Radiation levels of these popular smartphones are nearing dangerous thresholds

smartphone radiation

The issue of smartphone radiation has garnered significant attention in recent times, with concerns surrounding potential health risks. Samsung, a leading phone manufacturer, has found itself under scrutiny regarding the radiation levels of its latest Galaxy S22 and A23 series. This article delves into the current landscape of radiation in Samsung phones, exploring both concerning trends and reassuring developments, based on a recent report published by Stocklytics.

Navigating the Landscape of Smartphone Radiation: A Look at Samsung’s Recent Developments

Understanding Specific Absorption Rate (SAR)

Before delving into specific models, it’s crucial to understand the metric used to measure radiofrequency (RF) energy absorption by the human body: the Specific Absorption Rate (SAR). Regulatory bodies establish SAR limits to ensure safe phone usage. In the United States, the Federal Communications Commission (FCC) mandates a maximum SAR of 1.6 watts per kilogram (W/kg) for phones held against the ear and 1.6 W/kg for body-worn use.

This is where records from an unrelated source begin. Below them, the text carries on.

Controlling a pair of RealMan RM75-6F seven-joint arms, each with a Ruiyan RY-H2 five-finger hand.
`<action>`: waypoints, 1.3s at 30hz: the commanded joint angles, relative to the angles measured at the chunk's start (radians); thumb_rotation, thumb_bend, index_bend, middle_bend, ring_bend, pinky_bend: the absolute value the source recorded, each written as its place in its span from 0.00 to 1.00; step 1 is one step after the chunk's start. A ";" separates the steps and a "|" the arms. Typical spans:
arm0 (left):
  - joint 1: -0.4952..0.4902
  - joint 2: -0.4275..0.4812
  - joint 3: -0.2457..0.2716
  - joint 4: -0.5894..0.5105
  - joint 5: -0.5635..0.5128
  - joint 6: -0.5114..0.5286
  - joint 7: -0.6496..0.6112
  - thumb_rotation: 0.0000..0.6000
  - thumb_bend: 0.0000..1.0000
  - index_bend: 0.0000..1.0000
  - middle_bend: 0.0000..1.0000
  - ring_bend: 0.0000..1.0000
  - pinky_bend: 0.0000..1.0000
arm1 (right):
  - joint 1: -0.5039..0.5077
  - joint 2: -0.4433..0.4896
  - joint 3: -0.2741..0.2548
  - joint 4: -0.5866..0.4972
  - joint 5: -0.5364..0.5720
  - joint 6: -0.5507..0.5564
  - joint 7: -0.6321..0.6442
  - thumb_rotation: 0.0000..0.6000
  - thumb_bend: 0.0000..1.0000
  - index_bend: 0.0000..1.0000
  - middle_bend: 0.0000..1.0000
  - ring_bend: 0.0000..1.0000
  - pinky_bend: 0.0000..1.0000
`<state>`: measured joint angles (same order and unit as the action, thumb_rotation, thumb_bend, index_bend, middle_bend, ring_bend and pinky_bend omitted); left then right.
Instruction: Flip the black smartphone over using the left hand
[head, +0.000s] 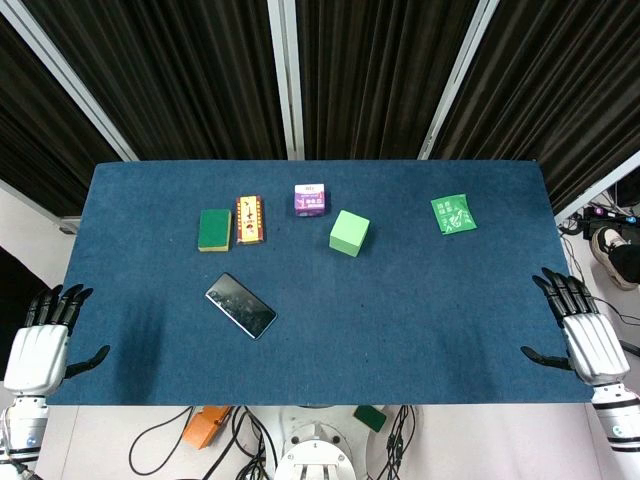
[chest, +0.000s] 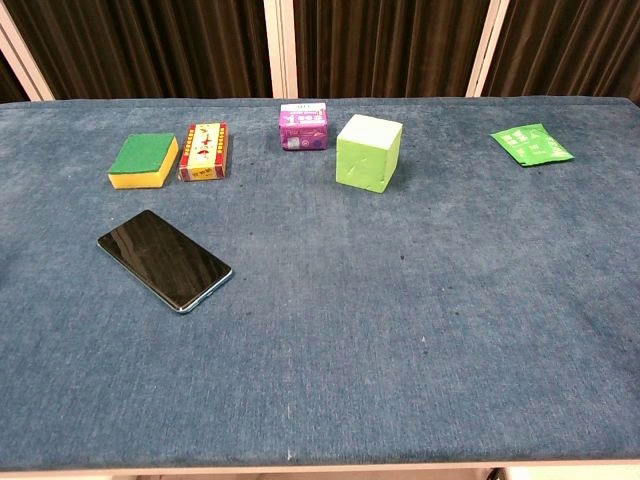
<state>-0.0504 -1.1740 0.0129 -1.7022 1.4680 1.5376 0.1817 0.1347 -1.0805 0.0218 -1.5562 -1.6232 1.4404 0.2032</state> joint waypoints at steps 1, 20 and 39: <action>-0.003 -0.003 -0.006 -0.003 -0.009 -0.010 0.006 1.00 0.19 0.13 0.09 0.04 0.04 | 0.014 -0.001 0.004 -0.012 0.003 -0.017 0.000 1.00 0.15 0.00 0.00 0.00 0.00; -0.362 -0.190 -0.075 0.174 0.159 -0.404 0.050 1.00 0.16 0.17 0.10 0.05 0.04 | 0.001 0.031 0.005 -0.039 0.008 0.024 -0.011 1.00 0.15 0.00 0.00 0.00 0.00; -0.502 -0.372 -0.075 0.319 0.068 -0.576 0.128 1.00 0.21 0.23 0.05 0.00 0.04 | -0.009 0.030 0.000 -0.048 0.028 0.018 -0.026 1.00 0.15 0.00 0.00 0.00 0.00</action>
<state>-0.5470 -1.5437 -0.0626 -1.3829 1.5417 0.9679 0.3057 0.1262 -1.0502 0.0224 -1.6041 -1.5956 1.4586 0.1768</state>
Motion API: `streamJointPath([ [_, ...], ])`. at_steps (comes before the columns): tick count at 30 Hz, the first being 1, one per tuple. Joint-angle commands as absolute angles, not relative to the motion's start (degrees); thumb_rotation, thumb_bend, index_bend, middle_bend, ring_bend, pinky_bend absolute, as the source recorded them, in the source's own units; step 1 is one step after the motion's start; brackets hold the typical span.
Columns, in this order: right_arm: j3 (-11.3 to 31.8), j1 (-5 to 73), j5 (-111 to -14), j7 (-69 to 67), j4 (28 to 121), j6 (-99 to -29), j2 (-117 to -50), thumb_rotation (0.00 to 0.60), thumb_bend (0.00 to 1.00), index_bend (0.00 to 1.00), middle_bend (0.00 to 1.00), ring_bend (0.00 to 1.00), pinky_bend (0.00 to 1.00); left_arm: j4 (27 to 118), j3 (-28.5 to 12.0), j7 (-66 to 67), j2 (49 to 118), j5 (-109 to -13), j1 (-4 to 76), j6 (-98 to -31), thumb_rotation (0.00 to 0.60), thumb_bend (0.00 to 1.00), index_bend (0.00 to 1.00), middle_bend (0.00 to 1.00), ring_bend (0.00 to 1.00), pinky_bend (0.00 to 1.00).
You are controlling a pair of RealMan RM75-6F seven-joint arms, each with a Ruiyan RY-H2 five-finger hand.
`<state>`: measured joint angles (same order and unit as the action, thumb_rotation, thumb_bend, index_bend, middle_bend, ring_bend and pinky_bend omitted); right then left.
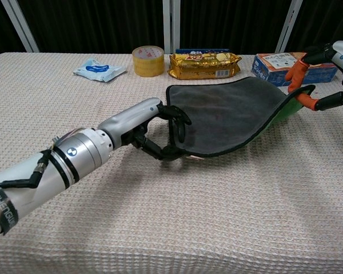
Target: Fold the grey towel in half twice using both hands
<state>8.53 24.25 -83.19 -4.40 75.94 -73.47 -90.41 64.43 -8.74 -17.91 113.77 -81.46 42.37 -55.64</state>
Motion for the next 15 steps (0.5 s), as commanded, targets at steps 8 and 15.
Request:
streamJointPath([
  [8, 7.9, 24.01, -83.51, -4.7, 76.08, -73.46, -90.33, 0.6, 0.39, 0.65, 0.32, 0.06, 0.0, 63.07, -7.94, -22.58, 114.59, -82.63, 42.58, -55.58, 0.6, 0.44, 0.66, 0.32, 0.2, 0.14],
  [15, 7.42, 23.94, -84.23, -4.61, 76.71, -73.75, -90.24, 0.6, 0.39, 0.65, 0.32, 0.06, 0.0, 63.61, -7.23, -24.63, 113.72, -83.94, 42.57, -56.22, 0.6, 0.51, 0.66, 0.32, 0.2, 0.14],
])
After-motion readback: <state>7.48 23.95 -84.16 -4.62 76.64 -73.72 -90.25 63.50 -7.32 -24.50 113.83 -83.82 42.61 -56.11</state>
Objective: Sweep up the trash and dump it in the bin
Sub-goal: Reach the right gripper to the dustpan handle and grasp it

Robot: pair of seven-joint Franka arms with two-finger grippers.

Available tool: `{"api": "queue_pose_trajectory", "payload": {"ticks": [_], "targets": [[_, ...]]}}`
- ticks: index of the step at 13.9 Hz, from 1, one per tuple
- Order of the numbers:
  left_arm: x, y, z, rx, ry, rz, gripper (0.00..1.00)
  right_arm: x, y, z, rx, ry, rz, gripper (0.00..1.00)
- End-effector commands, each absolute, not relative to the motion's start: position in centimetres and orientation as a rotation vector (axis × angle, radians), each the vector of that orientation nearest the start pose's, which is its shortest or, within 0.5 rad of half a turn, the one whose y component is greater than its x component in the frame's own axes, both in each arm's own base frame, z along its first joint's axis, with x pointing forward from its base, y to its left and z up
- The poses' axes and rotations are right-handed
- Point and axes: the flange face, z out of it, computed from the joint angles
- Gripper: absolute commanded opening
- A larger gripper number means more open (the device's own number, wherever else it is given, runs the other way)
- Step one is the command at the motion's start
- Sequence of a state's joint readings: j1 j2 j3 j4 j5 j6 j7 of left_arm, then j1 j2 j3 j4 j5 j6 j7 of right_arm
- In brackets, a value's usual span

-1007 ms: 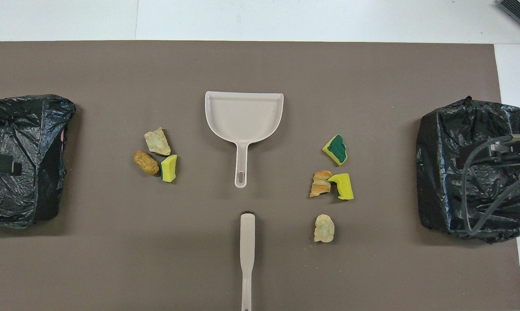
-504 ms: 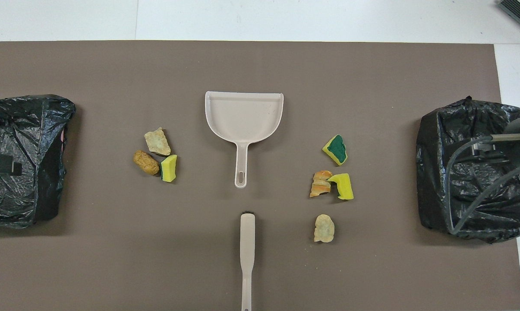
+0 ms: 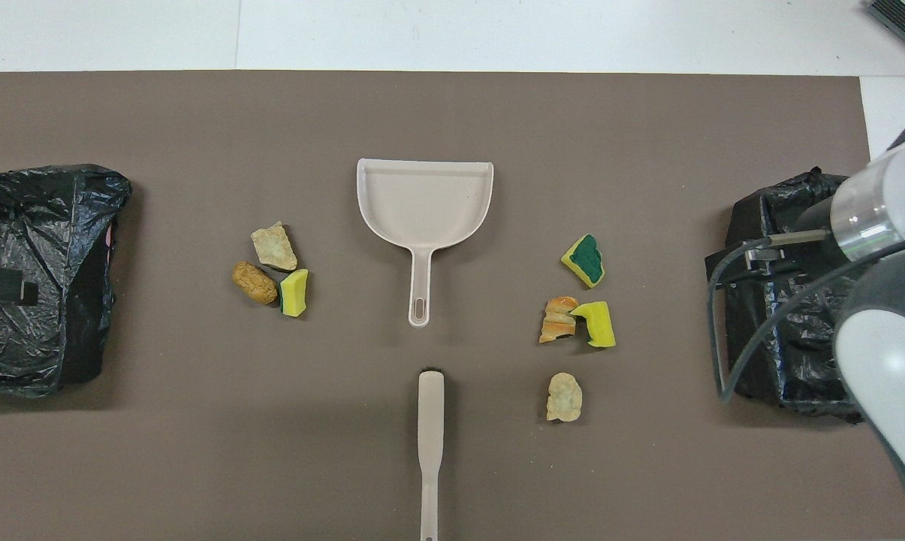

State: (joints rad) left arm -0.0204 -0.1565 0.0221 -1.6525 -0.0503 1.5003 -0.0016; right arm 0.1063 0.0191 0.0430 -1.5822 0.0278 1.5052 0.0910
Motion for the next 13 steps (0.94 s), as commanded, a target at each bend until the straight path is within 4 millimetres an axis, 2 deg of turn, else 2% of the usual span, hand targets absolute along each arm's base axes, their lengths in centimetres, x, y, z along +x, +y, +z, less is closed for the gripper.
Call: {"api": "queue_pose_trajectory", "payload": {"ticks": [1,3,5,7,8,10,13], "targets": [[49.5,-1.5,66.5,-3.184,0.039,-0.021,1.0,56.5,11.1,58.4,-3.088,-0.105,0.157,1.0],[49.4,-1.5,66.4,-3.183,0.042,-0.007,1.0,57.3,14.5,56.9,-3.083,-0.124,0.125,1.0],[48.7,-1.7,66.0,-3.183,0.038,0.059,1.0,57.9,17.4,54.1,-3.095,-0.1,0.17,1.0],[47.4,-2.1,65.9,-3.187,0.048,0.104,1.0,58.5,21.6,51.3,-3.096,-0.069,0.151,1.0],[46.8,-3.3,65.7,-3.184,0.082,0.125,1.0,58.7,23.5,49.9,-3.094,-0.051,0.139,1.0],[45.0,-7.1,64.2,-3.176,0.178,0.158,1.0,58.8,26.9,47.3,-3.095,-0.027,0.132,1.0],[42.0,-13.3,60.8,-3.18,0.182,0.138,1.0,58.5,32.5,44.7,-3.088,0.033,0.088,1.0]]}}
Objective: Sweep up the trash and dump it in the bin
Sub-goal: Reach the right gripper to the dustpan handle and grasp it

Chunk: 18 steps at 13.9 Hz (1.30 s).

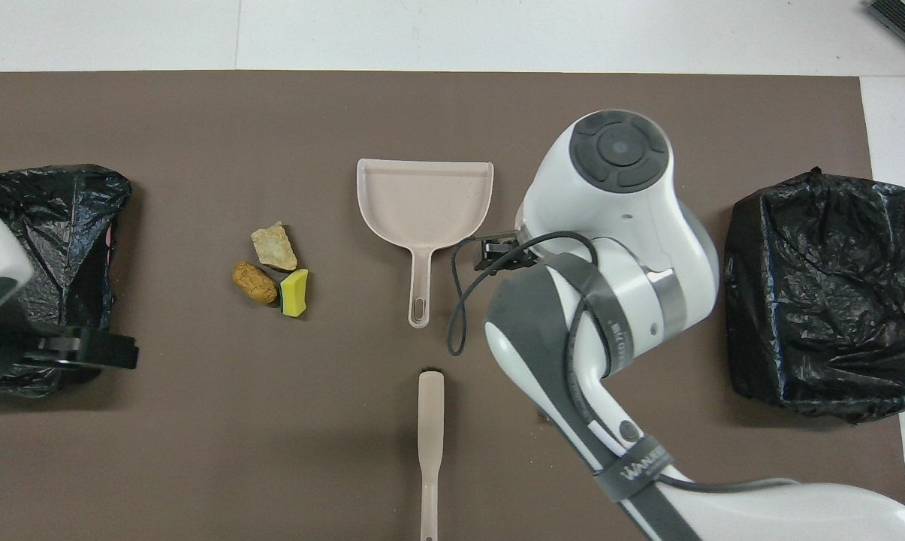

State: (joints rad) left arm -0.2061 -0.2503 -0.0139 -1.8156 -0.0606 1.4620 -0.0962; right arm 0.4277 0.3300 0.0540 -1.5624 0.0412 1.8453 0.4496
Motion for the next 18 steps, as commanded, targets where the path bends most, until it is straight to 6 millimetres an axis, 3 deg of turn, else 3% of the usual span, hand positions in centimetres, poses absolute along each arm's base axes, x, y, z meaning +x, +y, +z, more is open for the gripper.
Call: {"api": "queue_pose_trajectory", "payload": {"ticks": [1,3,4,6,8,10,11,12,15,18], "targets": [[41.4,-14.1,59.5,-3.177,0.178,0.147,1.0,58.3,34.1,44.0,-3.084,0.064,0.079,1.0],[39.9,-16.9,56.9,-3.15,0.227,0.221,1.0,58.4,36.9,41.8,-3.071,0.117,0.055,1.0],[39.6,-17.9,56.0,-3.146,0.157,0.226,1.0,58.5,37.9,40.9,-3.061,0.136,0.036,1.0],[36.8,-20.5,53.1,-3.141,0.22,0.208,1.0,58.8,39.5,39.4,-3.042,0.143,0.018,1.0],[35.3,-20.3,51.6,-3.213,0.145,0.098,1.0,58.7,41.7,37.9,-3.036,0.141,0.017,1.0],[34.6,-21.2,50.8,-3.22,0.18,0.109,1.0,58.5,41.9,37.3,-3.052,0.108,0.003,1.0],[34.5,-21.2,50.4,-3.22,0.181,0.109,1.0,57.8,42.5,37.0,-3.061,0.085,0.006,0.94],[34.5,-21.2,50.2,-3.22,0.18,0.107,1.0,57.1,42.8,36.2,-3.068,0.08,0.025,0.82],[34.3,-21.0,49.7,-3.212,0.185,0.13,1.0,55.8,42.4,35.2,-3.076,0.072,0.042,0.75],[34.3,-20.6,49.7,-3.212,0.183,0.137,1.0,55.4,42.2,35.3,-3.083,0.064,0.053,0.52]]}}
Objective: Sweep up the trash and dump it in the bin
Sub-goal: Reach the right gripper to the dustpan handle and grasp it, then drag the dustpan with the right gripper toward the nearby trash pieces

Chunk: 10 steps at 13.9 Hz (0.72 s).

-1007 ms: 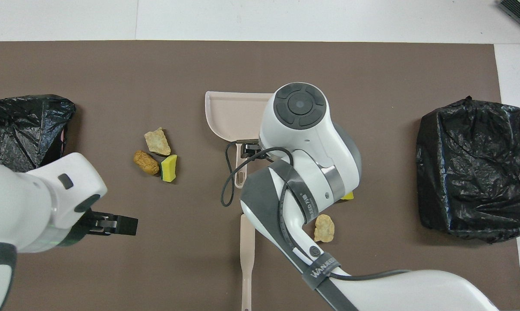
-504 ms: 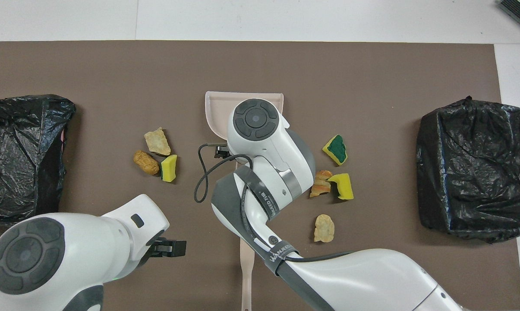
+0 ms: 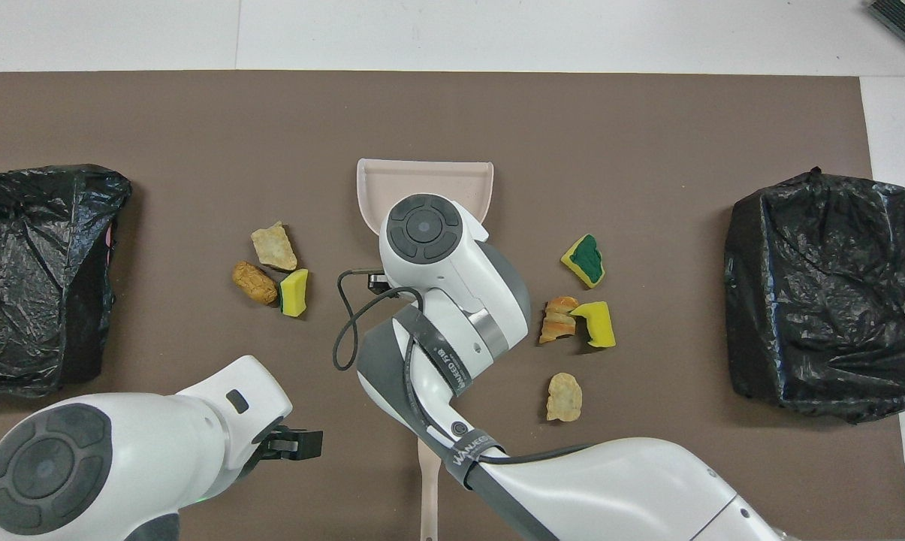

Cause for Concern: The S22 and A23 Series

Financial analyst Edith Reads from Stocklytics points out a potential concern: the interplay between advanced features, powerful antennas, and demanding power requirements in some Samsung models. These factors can contribute to higher electromagnetic emissions to maintain superior functionality.

This concern translates into real numbers. The Galaxy S22 series exhibits an ear SAR of 1.21 W/kg, nearing the FCC limit. The body SAR of 1.59 W/kg raises further questions. Similarly, the A23 series boasts an even higher ear SAR of 1.49 W/kg, pushing the boundaries set by regulatory bodies.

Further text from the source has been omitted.